My point here is that a crewed mission to the Moon, or anywhere beyond LEO, wasn't just a major engineering feat 50 years ago. It's still a major engineering feat now. Practically all of the progress in the past 50 years ago has been aimed at solving different problems: Getting equipment and people to LEO, and getting equipment beyond LEO. Crewed missions like the ISS have told us a lot about what happens to people in space, and the Artemis mission reflects that, but not much about how to get them there that we didn't already know.

Suborbital crewed missions like Virgin Galactic's and Blue Origin's are pretty much irrelevant to all this.


As I write this, Artemis has successfully executed all but the last major maneuver in its mission. Before long, if all goes well, it will do the trans-lunar injection burn that will put it on a path to swing by the Moon and return directly to Earth. At that point, the crew needs to survive a bit more than a week in space and splash down safely. They also have a long list of mission goals to accomplish, of course.

I'm a bit surprised by my feelings about this. I've studied enough about the Apollo missions and spaceflight in general to know how much can go wrong, even with the most careful planning.
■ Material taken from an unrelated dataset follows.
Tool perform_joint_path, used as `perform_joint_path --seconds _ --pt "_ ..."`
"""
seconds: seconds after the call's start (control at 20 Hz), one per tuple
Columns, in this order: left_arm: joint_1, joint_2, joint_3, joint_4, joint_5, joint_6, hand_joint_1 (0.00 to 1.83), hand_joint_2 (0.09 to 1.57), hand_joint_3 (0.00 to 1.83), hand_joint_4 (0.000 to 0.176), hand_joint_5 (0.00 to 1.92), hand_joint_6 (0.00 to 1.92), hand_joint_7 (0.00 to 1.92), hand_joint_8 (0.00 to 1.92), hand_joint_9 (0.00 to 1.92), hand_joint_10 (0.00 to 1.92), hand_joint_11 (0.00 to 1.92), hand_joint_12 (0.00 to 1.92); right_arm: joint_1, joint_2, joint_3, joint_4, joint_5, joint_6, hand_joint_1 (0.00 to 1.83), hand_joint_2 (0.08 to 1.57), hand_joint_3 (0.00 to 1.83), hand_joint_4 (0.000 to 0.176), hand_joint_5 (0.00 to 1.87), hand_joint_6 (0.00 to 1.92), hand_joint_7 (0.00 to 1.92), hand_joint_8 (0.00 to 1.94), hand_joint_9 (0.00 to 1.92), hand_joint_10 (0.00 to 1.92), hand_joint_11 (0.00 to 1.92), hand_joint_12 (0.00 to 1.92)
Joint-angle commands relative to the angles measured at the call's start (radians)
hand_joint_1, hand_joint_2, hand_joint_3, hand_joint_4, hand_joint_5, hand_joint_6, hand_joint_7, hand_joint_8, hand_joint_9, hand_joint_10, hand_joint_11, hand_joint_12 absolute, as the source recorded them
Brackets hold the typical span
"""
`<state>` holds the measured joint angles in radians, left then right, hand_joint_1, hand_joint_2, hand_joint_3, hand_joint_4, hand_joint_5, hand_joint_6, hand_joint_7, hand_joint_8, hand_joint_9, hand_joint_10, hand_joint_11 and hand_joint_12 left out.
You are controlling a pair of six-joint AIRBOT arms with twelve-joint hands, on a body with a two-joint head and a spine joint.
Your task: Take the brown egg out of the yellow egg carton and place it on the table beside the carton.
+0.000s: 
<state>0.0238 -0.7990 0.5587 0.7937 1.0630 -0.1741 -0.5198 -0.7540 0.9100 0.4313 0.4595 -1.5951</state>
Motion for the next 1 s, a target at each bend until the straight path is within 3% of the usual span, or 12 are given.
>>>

NASA itself has lost crew members on multiple occasions. So while I'm excited for the crew and the many people on the ground, I'm also more nervous about it than I expected to be.

Beyond that, though, is a strange feeling of being in two timelines at once: a young kid in the late 1960s curious about all the moonshot stuff going on, and an adult watching nearly the same things happen 50 years later, almost as though for the first time.